Sometimes patrons’ requests tax librarians’ desire to serve

By DAVID  DUPONT

BG Independent News

Librarians love to say “yes.” Service is the name of the game. But they have their limits.

Michael Penrod, Wood County District Public Library director, shared some of those limits with the Board of Trustees Monday. He said he wanted to start giving the trustees some insight into the professional lives of librarians.

And tax season, when folks flock to the library for forms and information, is an apt time to talk about limits.

The Internal Revenue Service has been supplying fewer and fewer paper forms to libraries as it pushes taxpayers to file online. Some folks are resisting, Penrod said.

A librarian can show a patron where the form they ask for is, or where to find I online and even help them print out the form from the IRS website. They cannot, however, tell the taxpayer whether that really is the form they need, or whether they are filling it out properly.

For that, Penrod said, they need to consult a tax professional. That’s what he does.

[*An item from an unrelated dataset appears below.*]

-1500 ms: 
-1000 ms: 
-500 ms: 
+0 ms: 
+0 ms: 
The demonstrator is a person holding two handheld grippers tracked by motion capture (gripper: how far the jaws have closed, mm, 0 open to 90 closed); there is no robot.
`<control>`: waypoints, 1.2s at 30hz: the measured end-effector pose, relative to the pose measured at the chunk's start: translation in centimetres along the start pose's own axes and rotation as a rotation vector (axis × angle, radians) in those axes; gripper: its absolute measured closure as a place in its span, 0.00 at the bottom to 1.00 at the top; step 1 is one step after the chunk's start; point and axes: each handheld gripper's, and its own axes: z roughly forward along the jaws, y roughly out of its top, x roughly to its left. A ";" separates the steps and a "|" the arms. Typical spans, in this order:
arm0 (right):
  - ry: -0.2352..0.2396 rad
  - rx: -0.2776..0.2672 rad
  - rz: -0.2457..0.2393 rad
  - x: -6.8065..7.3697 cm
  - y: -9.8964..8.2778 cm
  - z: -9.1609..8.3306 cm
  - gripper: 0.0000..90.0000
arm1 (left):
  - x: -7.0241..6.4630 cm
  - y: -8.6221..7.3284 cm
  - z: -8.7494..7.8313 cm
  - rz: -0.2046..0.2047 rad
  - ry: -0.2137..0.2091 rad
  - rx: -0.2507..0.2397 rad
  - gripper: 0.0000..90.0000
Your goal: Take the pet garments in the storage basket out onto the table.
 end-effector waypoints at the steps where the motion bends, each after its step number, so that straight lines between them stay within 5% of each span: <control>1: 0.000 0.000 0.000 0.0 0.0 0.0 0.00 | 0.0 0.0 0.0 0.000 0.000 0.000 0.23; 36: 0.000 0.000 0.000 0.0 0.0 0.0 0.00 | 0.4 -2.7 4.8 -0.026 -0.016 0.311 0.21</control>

The library staff can direct patrons to non-profit services that can give help them do their taxes.

It’s not only taxes. Michele Raine, the assistant library director, says the advent of DYI divorces can be a strain on library staff.

The library again can point the way to where a patron can find legal information, but not tell them what information they should be searching for. They can show them how to use Ohio Revised Code, but can’t advise them what section applies to whatever problem they have.

“People are looking for reassurance we can’t give them,” Raine said. “That’s the bottomline.”

Penrod said a woman came in who had just been diagnosed with pancreatic cancer. He brought her reliable sources and lent an ear. But could not give medical advice.

Raine said that the staff who are notaries public recently went through a training during which they were cautioned that because of librarians’ reputation for helpfulness that they may be targeted to sign questionable papers. They were warned to be vigilant.

Penrod said he once was helping a man copy pages from an out-of-print reference book until he realized the man’s intent was to copy the entire book, have it bound, and then sell it.

The staff in the Children’s Place love to have young patrons come in looking for books or taking part in the numerous programs the library offers. However, they draw the line at babysitting a child while the parent is at work.

And if someone’s looking for a painting contractor, library staff can help find a list of all the local businesses. That staff member, though, is forbidden from recommending an uncle, even if that uncle is the best in town. That would be a serious ethical breach, Penrod said.

The list presented by Penrod also addresses issues of confidentiality. Custodial parent can find out what their dependent children have checked out. They can’t tell someone what their neighbor has checked out, even if the patron is waiting to read it.

This becomes tricky with split families, Penrod said. The non-custodial parent cannot find out what the child has burrowed. In some cases, a child will have two library cards, one for each household.

That, the library director said, was another reason for getting rid of fines for overdue books. Some children were not allowed to borrow books because one parent wasn’t making sure they were returned.

And when to it comes to getting books into the hands of children, that’s definitely a time when librarians want to say “yes.”